**Assigned task**
Each line below either holds the string "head" or doesn't. Count those that do and give only the number.

**Data extracted from a collection**
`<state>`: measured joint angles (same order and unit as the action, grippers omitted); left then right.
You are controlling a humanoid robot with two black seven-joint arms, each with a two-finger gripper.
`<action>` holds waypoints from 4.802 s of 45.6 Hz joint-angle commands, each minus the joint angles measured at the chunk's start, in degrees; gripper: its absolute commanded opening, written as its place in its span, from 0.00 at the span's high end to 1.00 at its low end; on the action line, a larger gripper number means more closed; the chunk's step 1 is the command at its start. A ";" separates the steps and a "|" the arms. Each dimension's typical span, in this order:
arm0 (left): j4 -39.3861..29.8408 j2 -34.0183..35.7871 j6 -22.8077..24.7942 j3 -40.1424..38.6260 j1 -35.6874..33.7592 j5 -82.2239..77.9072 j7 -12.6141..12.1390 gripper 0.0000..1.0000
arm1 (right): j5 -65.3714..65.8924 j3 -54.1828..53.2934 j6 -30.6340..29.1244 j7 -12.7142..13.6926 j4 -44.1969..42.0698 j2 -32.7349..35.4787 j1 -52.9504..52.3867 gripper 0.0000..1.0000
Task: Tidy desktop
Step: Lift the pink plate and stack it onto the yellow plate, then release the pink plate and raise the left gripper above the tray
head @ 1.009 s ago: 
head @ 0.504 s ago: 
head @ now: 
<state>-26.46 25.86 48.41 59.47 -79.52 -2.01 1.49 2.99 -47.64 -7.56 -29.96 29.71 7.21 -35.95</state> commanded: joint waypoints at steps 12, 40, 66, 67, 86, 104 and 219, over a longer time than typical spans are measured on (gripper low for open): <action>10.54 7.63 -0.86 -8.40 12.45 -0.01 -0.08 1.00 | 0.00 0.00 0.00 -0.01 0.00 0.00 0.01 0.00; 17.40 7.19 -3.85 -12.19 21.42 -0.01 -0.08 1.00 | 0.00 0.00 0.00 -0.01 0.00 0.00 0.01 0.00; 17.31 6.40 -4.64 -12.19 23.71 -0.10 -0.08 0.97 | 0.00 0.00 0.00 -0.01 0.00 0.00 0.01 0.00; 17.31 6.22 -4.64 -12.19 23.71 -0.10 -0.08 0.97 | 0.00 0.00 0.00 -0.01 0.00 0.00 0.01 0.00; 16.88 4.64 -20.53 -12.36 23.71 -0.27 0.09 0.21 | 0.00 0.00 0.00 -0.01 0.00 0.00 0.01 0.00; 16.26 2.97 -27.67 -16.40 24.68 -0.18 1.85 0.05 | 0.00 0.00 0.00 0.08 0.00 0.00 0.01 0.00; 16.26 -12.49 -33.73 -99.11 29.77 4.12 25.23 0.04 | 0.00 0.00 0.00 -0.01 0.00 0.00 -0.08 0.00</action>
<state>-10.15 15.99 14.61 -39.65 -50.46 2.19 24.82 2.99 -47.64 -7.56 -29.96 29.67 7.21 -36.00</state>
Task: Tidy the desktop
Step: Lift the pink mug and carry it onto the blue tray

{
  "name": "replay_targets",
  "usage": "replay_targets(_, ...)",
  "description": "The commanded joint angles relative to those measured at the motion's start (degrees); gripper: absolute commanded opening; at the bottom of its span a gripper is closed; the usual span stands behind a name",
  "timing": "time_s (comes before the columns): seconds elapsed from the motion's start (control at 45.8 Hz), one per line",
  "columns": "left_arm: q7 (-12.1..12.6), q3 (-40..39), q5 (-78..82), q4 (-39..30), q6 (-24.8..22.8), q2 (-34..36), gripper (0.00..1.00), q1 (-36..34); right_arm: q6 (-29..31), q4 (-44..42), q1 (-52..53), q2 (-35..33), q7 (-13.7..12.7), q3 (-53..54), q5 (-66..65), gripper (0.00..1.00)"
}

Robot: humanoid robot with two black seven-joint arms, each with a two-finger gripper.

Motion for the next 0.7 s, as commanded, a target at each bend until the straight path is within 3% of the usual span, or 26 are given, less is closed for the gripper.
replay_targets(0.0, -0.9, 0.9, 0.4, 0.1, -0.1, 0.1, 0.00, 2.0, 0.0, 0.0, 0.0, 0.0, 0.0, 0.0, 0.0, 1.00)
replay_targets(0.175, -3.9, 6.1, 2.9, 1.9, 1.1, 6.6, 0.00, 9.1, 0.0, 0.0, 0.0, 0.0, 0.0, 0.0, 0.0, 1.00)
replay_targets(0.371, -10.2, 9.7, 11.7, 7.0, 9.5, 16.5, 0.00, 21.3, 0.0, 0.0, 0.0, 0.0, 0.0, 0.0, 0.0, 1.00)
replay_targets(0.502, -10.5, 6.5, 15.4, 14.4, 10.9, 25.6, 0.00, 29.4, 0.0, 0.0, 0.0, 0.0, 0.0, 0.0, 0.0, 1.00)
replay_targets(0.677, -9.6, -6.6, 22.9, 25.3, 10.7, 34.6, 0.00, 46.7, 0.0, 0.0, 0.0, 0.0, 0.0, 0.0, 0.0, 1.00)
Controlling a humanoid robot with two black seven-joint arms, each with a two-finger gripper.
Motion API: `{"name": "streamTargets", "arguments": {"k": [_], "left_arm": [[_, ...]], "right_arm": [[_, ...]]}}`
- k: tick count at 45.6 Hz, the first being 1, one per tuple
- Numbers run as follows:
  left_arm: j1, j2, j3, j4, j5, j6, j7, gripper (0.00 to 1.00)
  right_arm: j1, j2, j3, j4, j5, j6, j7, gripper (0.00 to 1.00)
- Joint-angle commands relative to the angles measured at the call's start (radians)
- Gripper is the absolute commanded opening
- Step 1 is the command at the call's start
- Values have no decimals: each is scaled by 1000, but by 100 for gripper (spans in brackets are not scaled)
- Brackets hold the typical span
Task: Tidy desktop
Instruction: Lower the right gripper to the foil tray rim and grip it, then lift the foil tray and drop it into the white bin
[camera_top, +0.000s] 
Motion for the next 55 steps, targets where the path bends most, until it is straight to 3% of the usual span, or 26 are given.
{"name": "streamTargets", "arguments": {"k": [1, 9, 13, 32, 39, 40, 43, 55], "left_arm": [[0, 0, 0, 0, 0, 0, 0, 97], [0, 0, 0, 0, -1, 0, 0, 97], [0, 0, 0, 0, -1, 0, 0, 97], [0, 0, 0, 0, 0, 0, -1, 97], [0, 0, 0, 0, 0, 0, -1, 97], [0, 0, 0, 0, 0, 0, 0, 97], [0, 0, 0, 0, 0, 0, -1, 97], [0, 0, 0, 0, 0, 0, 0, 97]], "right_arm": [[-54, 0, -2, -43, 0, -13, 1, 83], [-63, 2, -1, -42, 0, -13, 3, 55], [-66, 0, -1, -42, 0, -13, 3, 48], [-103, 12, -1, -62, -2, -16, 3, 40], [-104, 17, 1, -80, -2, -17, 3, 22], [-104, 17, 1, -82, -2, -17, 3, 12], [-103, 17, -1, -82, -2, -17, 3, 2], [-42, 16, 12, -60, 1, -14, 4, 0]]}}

**Result for this task**
3